▸ DATA SHOWN
==*==

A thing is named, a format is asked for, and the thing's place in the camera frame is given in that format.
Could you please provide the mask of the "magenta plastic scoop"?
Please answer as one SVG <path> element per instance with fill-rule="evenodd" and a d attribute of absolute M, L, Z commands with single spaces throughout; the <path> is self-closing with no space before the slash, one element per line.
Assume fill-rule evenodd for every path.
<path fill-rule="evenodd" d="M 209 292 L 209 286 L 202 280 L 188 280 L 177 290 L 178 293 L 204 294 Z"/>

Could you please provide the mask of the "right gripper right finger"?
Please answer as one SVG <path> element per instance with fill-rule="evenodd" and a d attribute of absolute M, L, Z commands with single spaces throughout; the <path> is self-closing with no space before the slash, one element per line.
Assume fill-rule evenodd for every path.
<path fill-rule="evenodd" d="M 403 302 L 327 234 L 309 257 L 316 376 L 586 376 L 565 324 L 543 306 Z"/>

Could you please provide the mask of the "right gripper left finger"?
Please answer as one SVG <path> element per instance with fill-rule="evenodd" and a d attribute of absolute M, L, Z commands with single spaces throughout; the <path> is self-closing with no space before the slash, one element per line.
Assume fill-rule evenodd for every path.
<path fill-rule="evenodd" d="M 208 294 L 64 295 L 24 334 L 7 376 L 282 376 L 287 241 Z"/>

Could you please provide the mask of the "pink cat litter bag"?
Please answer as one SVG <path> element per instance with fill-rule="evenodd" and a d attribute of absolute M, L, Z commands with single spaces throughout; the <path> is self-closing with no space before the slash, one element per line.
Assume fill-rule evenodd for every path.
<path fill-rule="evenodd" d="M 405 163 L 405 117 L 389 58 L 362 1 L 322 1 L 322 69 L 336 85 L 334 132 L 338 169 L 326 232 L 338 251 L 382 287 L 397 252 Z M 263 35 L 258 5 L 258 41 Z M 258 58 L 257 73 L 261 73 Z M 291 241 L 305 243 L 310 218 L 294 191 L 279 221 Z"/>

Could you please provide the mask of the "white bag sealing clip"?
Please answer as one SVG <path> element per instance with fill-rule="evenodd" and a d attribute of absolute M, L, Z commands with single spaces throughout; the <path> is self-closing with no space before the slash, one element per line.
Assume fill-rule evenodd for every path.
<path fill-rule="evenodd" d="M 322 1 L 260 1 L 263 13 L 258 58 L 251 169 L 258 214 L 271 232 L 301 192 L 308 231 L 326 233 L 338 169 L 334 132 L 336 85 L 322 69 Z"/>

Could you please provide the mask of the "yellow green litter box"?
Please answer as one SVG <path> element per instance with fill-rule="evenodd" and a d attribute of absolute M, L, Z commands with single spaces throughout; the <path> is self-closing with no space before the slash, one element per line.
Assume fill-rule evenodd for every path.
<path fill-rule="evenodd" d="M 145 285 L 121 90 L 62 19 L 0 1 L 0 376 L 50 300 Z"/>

==*==

▸ YOUR TASK
Every line of the listing that includes the word "right" forms the answer.

▸ RESPONSE TO THIS EXERCISE
Could you please provide the mask of the "right gripper right finger"?
Could you please provide the mask of the "right gripper left finger"?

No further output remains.